# Sudoedit behaviour changed [SOLVED]: upstream bug

## punloh

Hello. When I had my sudo upgraded from 1.7.4_p5 to 1.8.2 sudoedit started to change LOGNAME, USERNAME and USER environment variables to those of target user. Sudo manual says resetting these variables when sudo is invoked is the expected default behaviour while sudoedit runs with environment unmodified. Has anyone got an idea what I need to change to get back to the behaviour specified in manual. Right now I have to mask >=app-admin/sudo-1.8.1_p2.

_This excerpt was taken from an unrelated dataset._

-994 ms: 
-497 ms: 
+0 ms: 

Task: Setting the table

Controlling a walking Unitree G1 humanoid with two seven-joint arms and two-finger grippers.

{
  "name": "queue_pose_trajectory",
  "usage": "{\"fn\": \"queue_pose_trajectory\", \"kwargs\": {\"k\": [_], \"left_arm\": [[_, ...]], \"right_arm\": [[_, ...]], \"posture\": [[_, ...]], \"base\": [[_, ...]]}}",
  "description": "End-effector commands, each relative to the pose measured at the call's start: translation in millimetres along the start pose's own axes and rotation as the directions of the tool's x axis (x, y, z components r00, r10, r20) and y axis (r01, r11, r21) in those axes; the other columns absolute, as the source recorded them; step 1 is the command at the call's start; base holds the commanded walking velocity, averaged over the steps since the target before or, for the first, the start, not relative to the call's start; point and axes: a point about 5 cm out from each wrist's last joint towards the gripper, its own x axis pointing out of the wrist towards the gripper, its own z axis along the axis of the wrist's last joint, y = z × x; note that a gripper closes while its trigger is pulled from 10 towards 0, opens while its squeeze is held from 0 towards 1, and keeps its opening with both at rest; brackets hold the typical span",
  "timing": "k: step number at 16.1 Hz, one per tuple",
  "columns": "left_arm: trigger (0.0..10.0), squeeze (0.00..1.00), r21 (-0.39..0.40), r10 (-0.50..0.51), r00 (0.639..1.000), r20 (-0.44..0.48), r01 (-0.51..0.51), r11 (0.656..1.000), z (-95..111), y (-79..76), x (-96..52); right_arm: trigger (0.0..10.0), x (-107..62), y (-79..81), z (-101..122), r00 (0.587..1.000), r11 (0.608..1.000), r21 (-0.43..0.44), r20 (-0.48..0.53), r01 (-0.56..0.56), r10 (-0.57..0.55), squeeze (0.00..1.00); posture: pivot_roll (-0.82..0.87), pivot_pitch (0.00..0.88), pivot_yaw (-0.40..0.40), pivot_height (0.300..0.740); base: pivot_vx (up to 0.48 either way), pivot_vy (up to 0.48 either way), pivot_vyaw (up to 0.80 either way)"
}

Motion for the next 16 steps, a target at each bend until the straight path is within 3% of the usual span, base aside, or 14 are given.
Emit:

Update: this was reported to upstream and confirmed to be a regression

http://www.sudo.ws/bugs/show_bug.cgi?id=515Last edited by punloh on Wed Oct 12, 2011 6:19 am; edited 1 time in total

----------

## Hu

Could you explain why this is a problem?  I understand from your post that the observed behavior deviates from the documented behavior, but it is not clear why this requires that you use an old version.

----------

## punloh

Perhaps I didn't make myself clear. Versions newer than 1.7.4_p5 deviate from expected behaviour while 1.7.4_p5 works as expected. So I have to stick with the old version until I resolve the problem with the newer ones.

----------

## Hu

That much was clear.  However, it is not clear what you are doing that relies on the behavior exhibited by older versions.

----------

## punloh

Emacs looks for init files based on the variables listed in the first post. So in the old version of sudo the sudoedit command ran Emacs with my user's configs while now it runs Emacs with root's configs. The whole point of sudoedit is being able to run any editor one wants customized the way one wants without compromising the security because actual modification of the protected file is handled by sudo while editor runs with invoking user's privileges and environment unmodified.

----------